# Old Souls



## AddictiveMuse (Nov 14, 2013)

I don't really know where I stand on the topic of reincarnation or past lives, so this is not what the topic is about and I will avoid that aspect.

I have often been described as an old soul, since early childhood, but only recently has the concept popped up multiple times, which leads me to try to understand what it might possibly be that makes an 'old soul'. 
I feel like it might relate to types somewhat, the general characteristics sounds much like an INFx by MBTI. 

I don't really put much authority on articles like this, which sounds way too much like buzzfeed but it seems to be a good breakdown of the traits of a supposed 'old soul'



> 9 Signs You're An Old Soul
> 1# You tend to be a solitary loner
> 
> 2# You love knowledge, wisdom and truth.
> ...


link: 9 Signs You're An Old Soul ⋆ LonerWolf

I feel like this could be some Ni dominant, Feeling type, however I'm not too sure.
Thoughts?

p.s. I am quite skeptical myself as to all the psychic mumbo jumbo, but I feel these labels might have some relevance to personality. Thanks


----------



## Blue Soul (Mar 14, 2015)

I don't think F has anything to do with it, but I agree with the I and N.

Sometime many years ago I remember reading that in ancient China it was a common belief that some children were considered to be born with wisdom. These special children were often prodigies and quickly became very skillful for their age. They were held high and philosophers listened to their words. Sound related?


----------



## SilverRain (May 15, 2014)

I'm Ne and fit most items on the list except #1 in that I'm an extrovert but a social introvert unless I'm with people who fit the above list fairly closely, and I don't feel like #9, an old soul. It's not always easy to find people who have those characteristics, so I end up being more introverted in a social sense than I'd like to be.

Not only NiFe's, since I've known Ne's, S's and T's who fit many of the characteristics, though different types might emphasize different aspects of the list.


----------



## TheProphetLaLa (Aug 18, 2014)

I relate to a lot of these.


----------



## ALongTime (Apr 19, 2014)

Agree with 1-8, but not really with 9.


----------



## Lord Fudgingsley (Mar 3, 2013)

I relate to more or less all of this. I'm under the impression that it's related to experiences of depression; as we lose the ability to act in reality we begin to flee into our own dreams.

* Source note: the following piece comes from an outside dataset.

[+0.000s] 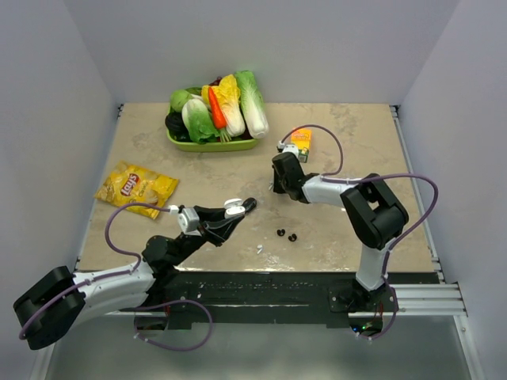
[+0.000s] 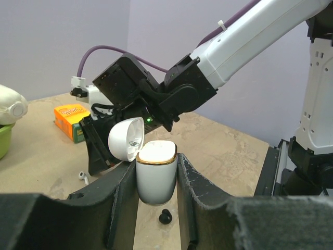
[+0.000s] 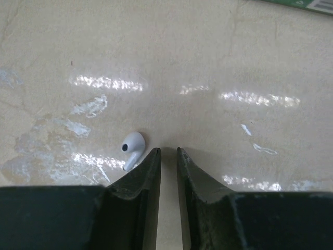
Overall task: Insert the wireless bluetooth earbuds into the charging case
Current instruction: Adjust the earbud at the center of the board.
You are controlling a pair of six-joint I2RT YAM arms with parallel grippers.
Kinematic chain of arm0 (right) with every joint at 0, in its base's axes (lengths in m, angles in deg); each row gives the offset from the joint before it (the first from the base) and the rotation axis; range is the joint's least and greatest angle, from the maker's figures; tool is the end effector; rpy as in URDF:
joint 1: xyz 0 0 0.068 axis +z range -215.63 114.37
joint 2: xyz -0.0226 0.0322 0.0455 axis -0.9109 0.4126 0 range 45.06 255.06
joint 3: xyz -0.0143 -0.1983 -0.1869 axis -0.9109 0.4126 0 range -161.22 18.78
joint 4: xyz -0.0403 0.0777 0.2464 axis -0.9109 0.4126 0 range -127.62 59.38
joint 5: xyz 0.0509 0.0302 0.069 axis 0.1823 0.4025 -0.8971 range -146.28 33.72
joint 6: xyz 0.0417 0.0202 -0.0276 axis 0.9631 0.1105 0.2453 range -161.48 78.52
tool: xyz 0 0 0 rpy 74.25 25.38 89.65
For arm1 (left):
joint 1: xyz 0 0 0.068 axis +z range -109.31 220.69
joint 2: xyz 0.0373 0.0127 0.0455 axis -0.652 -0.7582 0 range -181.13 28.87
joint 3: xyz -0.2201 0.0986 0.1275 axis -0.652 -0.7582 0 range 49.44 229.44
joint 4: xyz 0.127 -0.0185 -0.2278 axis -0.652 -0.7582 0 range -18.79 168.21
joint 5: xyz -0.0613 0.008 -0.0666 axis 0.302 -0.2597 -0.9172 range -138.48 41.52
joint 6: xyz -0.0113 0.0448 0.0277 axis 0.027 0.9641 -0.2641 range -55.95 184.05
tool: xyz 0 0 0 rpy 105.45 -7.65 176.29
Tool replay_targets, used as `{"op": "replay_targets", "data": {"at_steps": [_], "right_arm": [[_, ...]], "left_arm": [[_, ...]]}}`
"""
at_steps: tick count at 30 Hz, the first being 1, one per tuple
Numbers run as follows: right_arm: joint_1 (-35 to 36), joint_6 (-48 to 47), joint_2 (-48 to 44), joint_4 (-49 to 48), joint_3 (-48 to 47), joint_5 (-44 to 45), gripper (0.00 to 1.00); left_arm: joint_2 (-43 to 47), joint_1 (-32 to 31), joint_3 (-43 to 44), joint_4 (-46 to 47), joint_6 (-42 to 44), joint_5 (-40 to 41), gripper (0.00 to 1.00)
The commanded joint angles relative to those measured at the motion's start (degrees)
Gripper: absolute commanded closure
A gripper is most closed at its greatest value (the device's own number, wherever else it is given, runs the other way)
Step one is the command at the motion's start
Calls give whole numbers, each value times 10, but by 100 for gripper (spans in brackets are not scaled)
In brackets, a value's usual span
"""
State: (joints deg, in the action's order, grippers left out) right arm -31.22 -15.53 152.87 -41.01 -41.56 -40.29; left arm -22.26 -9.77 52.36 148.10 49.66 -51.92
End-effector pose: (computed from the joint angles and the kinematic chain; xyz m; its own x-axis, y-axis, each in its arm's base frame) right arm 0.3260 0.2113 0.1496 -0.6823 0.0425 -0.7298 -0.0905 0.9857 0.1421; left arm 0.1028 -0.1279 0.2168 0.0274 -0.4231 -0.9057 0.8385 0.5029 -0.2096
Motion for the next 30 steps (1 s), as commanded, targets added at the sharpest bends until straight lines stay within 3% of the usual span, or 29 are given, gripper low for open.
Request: {"op": "replay_targets", "data": {"at_steps": [1, 7, 12, 16, 22, 30], "right_arm": [[-4, 11, -51, 32, 29, 19, 77], [-7, 43, -104, 32, 51, 29, 63], [-22, 63, -116, 27, 58, -2, 54], [-34, 71, -117, 15, 63, -40, 54], [-34, 51, -96, 19, 46, -65, 61], [-35, 46, -48, 13, 25, -90, 64]], "left_arm": [[-4, -3, -63, 60, -5, -3, 100], [-14, -3, -69, 89, -31, 18, 100], [-55, -3, -115, 227, -77, 72, 100], [-71, -3, -150, 298, -165, 163, 100], [-46, -3, -114, 231, -108, 66, 100], [-60, -3, -119, 270, -91, 39, 99]]}}
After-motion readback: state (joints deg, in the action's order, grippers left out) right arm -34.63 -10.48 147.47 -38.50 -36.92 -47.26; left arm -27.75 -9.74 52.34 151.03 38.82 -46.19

We've removed ourselves from what is happening in the real world, and are essentially living on a different plain of existence. That alternate plain of existence brings truth and understanding.


----------



## aendern (Dec 28, 2013)

Blue Soul said:


> Sometime many years ago I remember reading that in ancient China it was a common belief that some children were considered to be born with wisdom. These special children were often prodigies and quickly became very skillful for their age. They were held high and philosophers listened to their words. Sound related?


It sounds like my childhood experience, tbh.


----------



## To_august (Oct 13, 2013)

Ahem... Is this in the same vein as the Indigo children classification?

Edit: It seems so.


----------



## ALongTime (Apr 19, 2014)

Out of interest, does anyone here _not_ relate to most of these?


----------



## Obligatoryusername91 (Apr 5, 2015)

I think that if I am a reincarnation, it's probably of a Fox. I'm a naturally solitary person, though, like a Fox, I can cooperate with others when it's necessary.


----------



## ConspiracyTheory (Apr 13, 2014)

Just made a post on this on the INTP forum. Here's what Jung says is the explanation of feeling like an old soul:

*
"Somewhere deep in the background I always knew that I was two persons.
One was the son of my parents, who went to school and was less intelligent, attentive, hardworking, decent, and clean than many other boys. 
The other was grown up--old, in fact-- skeptical, mistrustful, remote from the world of men, but close to nature, the earth, the sun, the moon, the weather, all living creatures, and above all close to the night, to dreams, and to whatever "God" worked directly in him.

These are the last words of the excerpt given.